The spark of rage, not the injustice, was what had excited him the most. The novelty of a new cause. The chance to annihilate. The dangerous game. The threat of violence. The promise of fame. Their names in lights. Their righteous deeds on the tongues of schoolchildren who were taught the lessons of change.

A penny, a nickel, a dime, a quarter, a dollar bill . . .

What she had kept hidden, the one sin that she could never confess to, was that she had ignited that first spark.

She had always believed—vehemently, with great conviction—that the only way to change the world was to destroy it.





August 20, 2018





1

“Andrea,” her mother said. Then, in concession to a request made roughly one thousand times before, “Andy.”

“Mom—”

“Let me speak, darling.” Laura paused. “Please.”

Andy nodded, preparing for a long-awaited lecture. She was officially thirty-one years old today. Her life was stagnating. She had to start making decisions rather than having life make decisions for her.

Laura said, “This is my fault.”

Andy felt her chapped lips peel apart in surprise. “What’s your fault?”
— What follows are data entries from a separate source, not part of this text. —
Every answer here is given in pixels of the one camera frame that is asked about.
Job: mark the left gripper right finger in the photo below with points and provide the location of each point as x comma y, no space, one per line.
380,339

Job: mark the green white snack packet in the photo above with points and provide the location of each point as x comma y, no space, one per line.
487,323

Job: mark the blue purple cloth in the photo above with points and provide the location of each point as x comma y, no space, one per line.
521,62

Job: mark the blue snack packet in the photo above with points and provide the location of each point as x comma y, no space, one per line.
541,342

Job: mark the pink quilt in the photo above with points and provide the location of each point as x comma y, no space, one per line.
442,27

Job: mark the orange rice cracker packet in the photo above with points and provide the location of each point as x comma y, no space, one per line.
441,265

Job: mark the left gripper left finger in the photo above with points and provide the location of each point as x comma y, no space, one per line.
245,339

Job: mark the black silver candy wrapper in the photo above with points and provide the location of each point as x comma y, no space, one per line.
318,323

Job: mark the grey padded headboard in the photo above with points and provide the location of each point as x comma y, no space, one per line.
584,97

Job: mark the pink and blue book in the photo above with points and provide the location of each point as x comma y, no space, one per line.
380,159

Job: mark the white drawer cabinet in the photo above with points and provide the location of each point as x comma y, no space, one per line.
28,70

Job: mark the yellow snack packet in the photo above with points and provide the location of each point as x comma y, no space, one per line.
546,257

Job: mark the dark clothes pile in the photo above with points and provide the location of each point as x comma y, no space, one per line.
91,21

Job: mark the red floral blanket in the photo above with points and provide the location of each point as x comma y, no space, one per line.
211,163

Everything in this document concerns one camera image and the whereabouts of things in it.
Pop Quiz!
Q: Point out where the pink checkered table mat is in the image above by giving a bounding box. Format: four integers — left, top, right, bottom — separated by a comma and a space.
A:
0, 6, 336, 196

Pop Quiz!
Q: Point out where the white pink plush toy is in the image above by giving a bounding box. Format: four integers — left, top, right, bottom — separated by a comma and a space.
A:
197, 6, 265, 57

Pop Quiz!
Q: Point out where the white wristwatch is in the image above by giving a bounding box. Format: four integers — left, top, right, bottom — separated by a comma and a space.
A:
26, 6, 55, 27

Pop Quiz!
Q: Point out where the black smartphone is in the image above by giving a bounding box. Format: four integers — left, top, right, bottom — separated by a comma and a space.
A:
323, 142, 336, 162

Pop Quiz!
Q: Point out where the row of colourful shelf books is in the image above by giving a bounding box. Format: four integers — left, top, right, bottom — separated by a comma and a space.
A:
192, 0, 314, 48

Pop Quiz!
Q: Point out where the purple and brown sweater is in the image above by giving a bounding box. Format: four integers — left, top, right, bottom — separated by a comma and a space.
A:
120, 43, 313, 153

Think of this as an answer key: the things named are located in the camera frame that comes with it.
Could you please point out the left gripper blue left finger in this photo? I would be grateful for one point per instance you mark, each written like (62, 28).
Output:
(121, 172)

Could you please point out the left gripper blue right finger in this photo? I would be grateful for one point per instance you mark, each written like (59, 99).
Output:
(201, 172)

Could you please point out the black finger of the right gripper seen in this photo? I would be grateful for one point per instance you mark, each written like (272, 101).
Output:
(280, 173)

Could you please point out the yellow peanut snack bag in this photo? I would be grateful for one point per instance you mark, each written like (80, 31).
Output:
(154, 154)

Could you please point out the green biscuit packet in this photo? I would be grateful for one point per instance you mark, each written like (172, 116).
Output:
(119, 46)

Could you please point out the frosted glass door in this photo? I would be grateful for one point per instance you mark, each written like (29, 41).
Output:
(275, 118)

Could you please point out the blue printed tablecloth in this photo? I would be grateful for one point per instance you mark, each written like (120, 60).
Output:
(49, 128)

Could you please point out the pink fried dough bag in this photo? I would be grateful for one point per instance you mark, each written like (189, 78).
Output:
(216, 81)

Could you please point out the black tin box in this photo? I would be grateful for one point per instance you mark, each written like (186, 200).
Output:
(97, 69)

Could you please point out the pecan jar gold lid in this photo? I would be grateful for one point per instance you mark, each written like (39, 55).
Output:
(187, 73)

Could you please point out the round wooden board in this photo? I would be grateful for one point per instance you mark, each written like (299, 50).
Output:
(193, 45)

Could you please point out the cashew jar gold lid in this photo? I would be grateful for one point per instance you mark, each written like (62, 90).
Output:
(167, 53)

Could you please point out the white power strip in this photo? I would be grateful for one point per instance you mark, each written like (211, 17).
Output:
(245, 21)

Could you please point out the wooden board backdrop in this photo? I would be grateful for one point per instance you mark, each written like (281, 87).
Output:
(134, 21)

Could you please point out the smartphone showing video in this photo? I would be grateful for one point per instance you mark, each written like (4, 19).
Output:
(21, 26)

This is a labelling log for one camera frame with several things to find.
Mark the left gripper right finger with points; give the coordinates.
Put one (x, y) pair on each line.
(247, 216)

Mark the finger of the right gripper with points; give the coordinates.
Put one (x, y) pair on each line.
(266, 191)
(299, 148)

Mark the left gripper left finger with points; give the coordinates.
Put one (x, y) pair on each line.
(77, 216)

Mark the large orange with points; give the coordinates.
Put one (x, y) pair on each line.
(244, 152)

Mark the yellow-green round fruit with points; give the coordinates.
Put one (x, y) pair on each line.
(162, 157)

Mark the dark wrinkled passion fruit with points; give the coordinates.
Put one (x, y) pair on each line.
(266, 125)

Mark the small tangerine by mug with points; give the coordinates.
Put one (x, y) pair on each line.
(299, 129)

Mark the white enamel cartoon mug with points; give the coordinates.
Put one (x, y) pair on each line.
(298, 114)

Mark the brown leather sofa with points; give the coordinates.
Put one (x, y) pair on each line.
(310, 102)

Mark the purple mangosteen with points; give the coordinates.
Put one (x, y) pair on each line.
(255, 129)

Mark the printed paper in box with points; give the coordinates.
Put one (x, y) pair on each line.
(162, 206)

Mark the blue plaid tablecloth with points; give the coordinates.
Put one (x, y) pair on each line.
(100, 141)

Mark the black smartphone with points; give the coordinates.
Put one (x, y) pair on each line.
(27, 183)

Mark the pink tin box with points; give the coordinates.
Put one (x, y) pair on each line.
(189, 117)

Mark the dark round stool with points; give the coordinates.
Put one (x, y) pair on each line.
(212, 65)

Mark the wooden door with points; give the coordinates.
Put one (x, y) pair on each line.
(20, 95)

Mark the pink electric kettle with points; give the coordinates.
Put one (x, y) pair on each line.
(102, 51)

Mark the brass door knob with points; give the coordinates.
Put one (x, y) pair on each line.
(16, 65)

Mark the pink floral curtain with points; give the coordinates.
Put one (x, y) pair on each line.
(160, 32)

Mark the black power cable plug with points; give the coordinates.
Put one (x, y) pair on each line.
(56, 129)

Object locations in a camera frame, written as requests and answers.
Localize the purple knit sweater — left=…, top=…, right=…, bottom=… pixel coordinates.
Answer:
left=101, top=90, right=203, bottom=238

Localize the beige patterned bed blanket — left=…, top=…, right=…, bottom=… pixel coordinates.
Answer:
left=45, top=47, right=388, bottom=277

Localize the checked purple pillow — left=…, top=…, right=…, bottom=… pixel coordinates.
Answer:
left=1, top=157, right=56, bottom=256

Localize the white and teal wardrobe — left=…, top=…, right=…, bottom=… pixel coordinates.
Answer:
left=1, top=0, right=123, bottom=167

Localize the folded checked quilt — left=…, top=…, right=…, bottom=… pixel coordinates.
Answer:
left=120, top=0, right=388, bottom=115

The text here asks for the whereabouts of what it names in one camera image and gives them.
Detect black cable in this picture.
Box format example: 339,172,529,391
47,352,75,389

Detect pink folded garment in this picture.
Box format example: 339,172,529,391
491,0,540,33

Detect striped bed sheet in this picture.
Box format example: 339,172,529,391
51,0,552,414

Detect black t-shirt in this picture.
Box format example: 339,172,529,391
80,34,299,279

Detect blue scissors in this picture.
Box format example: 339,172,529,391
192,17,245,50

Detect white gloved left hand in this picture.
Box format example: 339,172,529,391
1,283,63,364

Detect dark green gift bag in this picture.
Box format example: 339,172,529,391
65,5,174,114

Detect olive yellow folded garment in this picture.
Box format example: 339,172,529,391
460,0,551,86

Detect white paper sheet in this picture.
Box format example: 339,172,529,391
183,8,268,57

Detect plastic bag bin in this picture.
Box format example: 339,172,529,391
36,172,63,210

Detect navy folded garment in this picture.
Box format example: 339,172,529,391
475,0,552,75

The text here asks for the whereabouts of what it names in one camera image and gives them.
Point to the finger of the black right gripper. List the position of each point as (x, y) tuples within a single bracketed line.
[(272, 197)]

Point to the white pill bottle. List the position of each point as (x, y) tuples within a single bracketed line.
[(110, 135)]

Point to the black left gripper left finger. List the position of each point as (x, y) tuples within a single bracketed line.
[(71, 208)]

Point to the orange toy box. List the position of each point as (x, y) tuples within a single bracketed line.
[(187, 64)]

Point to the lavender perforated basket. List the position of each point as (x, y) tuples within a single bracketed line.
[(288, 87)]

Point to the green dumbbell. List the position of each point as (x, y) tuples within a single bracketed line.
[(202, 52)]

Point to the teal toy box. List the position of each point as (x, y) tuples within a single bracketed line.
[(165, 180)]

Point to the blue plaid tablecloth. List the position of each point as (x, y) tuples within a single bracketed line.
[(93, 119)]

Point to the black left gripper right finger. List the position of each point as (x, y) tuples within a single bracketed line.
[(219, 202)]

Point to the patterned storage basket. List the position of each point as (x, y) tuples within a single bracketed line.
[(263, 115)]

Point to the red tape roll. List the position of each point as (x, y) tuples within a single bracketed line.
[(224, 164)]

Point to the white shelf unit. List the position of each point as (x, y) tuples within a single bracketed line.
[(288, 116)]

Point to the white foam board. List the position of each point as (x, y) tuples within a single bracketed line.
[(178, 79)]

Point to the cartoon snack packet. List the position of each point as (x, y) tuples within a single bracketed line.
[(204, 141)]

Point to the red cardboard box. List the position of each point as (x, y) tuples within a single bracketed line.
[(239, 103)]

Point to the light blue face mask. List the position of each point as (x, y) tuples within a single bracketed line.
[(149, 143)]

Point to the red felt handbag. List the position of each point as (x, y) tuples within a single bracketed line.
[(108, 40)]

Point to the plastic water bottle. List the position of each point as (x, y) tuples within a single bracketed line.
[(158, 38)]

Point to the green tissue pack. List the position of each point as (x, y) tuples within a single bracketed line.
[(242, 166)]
“Your being here. Trapped here.”

Andy held out her arms, indicating the restaurant. “At the Rise-n-Dine?”

Her mother’s eyes traveled the distance from the top of Andy’s head to her hands, which fluttered nervously back to the table. Dirty brown hair thrown into a careless ponytail. Dark circles under her tired eyes. Nails bitten down to the quick. The bones of her wrists like the promontory of a ship. Her skin, normally pale, had taken on the pallor of hot dog water.

The catalog of flaws didn’t even include her work outfit. The navy-blue uniform hung off Andy like a paper sack. The stitched silver badge on her breast pocket was stiff, the Belle Isle palm tree logo surrounded by the words POLICE DISPATCH DIVISION. Like a police officer, but not actually. Like an adult, but not really. Five nights a week, Andy sat in a dark, dank room with four other women answering 911 calls, running license plate and driver’s license checks, and assigning case numbers. Then, around six in the morning, she slinked back to her mother’s house and spent the majority of what should’ve been her waking hours asleep.

Laura said, “I never should have let you come back here.”

Andy pressed together her lips. She stared down at the last bits of yellow eggs on her plate.

“My sweet girl.” Laura reached across the table for her hand, waited for her to look up. “I pulled you away from your life. I was scared, and I was selfish.” Tears rimmed her mother’s eyes. “I shouldn’t have needed you so much. I shouldn’t have asked for so much.”

Andy shook her head. She looked back down at her plate.

“Darling.”

Andy kept shaking her head because the alternative was to speak, and if she spoke, she would have to tell the truth.

Her mother had not asked her to do anything.

Three years ago, Andy had been walking to her shitty Lower East Side fourth-floor walk-up, dreading the thought of another night in the one-bedroom hovel she shared with three other girls, none of whom she particularly liked, all of whom were younger, prettier and more accomplished, when Laura had called.

“Breast cancer,” Laura had said, not whispering or hedging but coming straight out with it in her usual calm way. “Stage three. The surgeon will remove the tumor, then while I’m under, he’ll biopsy the lymph nodes to evaluate—”

Laura had said more, detailing what was to come with a degree of detached, scientific specificity that was lost on Andy, whose language-processing skills had momentarily evaporated. She had heard the word “breast” more than “cancer,” and thought instantly of her mother’s generous bosom. Tucked beneath her modest one-piece swimsuit at the beach. Peeking over the neckline of her Regency dress for Andy’s Netherfieldthemed sixteenth birthday party. Strapped under the padded cups and gouging underwires of her LadyComfort Bras as she sat on the couch in her office and worked with her speech therapy patients.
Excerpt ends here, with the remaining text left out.